Ichii Sadanobu, Oba Hikaru, Sugimura Yoshikuni, Yang Yichi, Shoji Mikio, Ihara Kazushige
Department of Social Medicine, Hirosaki University Graduate School of Medicine, Hirosaki 036-8562, Japan.
Graduate School of Health Sciences, Hirosaki University, Hirosaki 036-8564, Japan.
Healthcare (Basel). 2024 Jul 10;12(14):1379. doi: 10.3390/healthcare12141379.

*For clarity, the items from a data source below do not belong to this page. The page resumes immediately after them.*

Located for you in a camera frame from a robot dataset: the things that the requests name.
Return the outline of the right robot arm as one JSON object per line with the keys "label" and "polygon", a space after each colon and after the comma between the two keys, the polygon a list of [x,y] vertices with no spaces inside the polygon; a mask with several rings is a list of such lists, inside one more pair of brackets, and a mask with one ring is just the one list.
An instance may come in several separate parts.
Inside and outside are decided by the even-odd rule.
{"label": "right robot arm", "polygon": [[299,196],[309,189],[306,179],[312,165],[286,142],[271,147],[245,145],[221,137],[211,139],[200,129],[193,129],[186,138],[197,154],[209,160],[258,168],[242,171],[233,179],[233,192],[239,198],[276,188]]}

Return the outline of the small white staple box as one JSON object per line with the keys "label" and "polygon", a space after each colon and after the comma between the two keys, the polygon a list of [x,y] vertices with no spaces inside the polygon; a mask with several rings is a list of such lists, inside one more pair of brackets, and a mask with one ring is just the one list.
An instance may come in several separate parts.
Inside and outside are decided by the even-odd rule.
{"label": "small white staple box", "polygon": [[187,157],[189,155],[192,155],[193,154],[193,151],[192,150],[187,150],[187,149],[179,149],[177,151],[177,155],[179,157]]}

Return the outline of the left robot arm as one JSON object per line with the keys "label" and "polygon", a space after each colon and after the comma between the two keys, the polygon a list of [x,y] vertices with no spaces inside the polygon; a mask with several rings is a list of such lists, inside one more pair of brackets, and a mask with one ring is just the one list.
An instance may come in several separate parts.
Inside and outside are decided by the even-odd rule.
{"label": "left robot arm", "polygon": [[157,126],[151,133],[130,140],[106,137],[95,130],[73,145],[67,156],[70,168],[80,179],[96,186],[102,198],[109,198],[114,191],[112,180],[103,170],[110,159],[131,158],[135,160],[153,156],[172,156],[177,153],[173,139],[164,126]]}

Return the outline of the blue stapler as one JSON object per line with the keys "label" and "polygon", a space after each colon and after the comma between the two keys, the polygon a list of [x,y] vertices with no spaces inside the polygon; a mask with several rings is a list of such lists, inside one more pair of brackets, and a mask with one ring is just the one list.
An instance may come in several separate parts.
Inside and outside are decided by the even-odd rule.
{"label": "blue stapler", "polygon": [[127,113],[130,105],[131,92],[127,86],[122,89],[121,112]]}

The predictive abilities of computer-based screening devices for early cognitive decline (CD) in older adults have rarely been longitudinally examined. Therefore, this study examined the ability of CogEvo, a short-duration, computer-based cognitive screening device requiring little professional involvement, to predict CD among community-dwelling older adults. We determined whether 119 individuals aged ≥ 65 years living in Japanese rural communities who scored ≥ 24 on the Mini-Mental State Examination (MMSE) at baseline developed CD by annually administering the MMSE to them. CD was defined as an MMSE score of ≤23. At baseline, the overall CogEvo judgment grade, with lower grades indicating better cognitive function, was calculated from the results of various cognitive tasks. Over 2 years, 10 participants developed CD. Participants with grades of 4 had a higher percentage of CD cases than those with grades of ≤3 ( < 0.01). This relationship remained significant after controlling for possible confounders, including the MMSE score at baseline. The sensitivity and specificity of the CogEvo grade cutoff of 4 were 50.0% and 93.6%, respectively. In conclusion, CogEvo may be an efficient tool for identifying individuals at a high risk for dementia. The possibility of missing CD cases should be considered when using CogEvo for screening.
基于计算机的筛查设备对老年人早期认知衰退(CD)的预测能力鲜有纵向研究。因此,本研究考察了CogEvo这一短时长、基于计算机的认知筛查设备(几乎无需专业人员参与)对社区居住老年人中CD的预测能力。我们对119名年龄≥65岁、居住在日本农村社区且在基线时简易精神状态检查表(MMSE)得分≥24的个体,通过每年对其进行MMSE测试,来确定他们是否发生了CD。CD定义为MMSE得分≤23。在基线时,根据各种认知任务的结果计算出总体CogEvo判断等级,等级越低表明认知功能越好。在2年多的时间里,有10名参与者发生了CD。等级为4的参与者中CD病例的百分比高于等级≤3的参与者(<0.01)。在控制了包括基线时MMSE得分在内的可能混杂因素后,这种关系仍然显著。CogEvo等级临界值为4时的敏感性和特异性分别为50.0%和93.6%。总之,CogEvo可能是一种识别痴呆高风险个体的有效工具。使用CogEvo进行筛查时应考虑漏诊CD病例的可能性。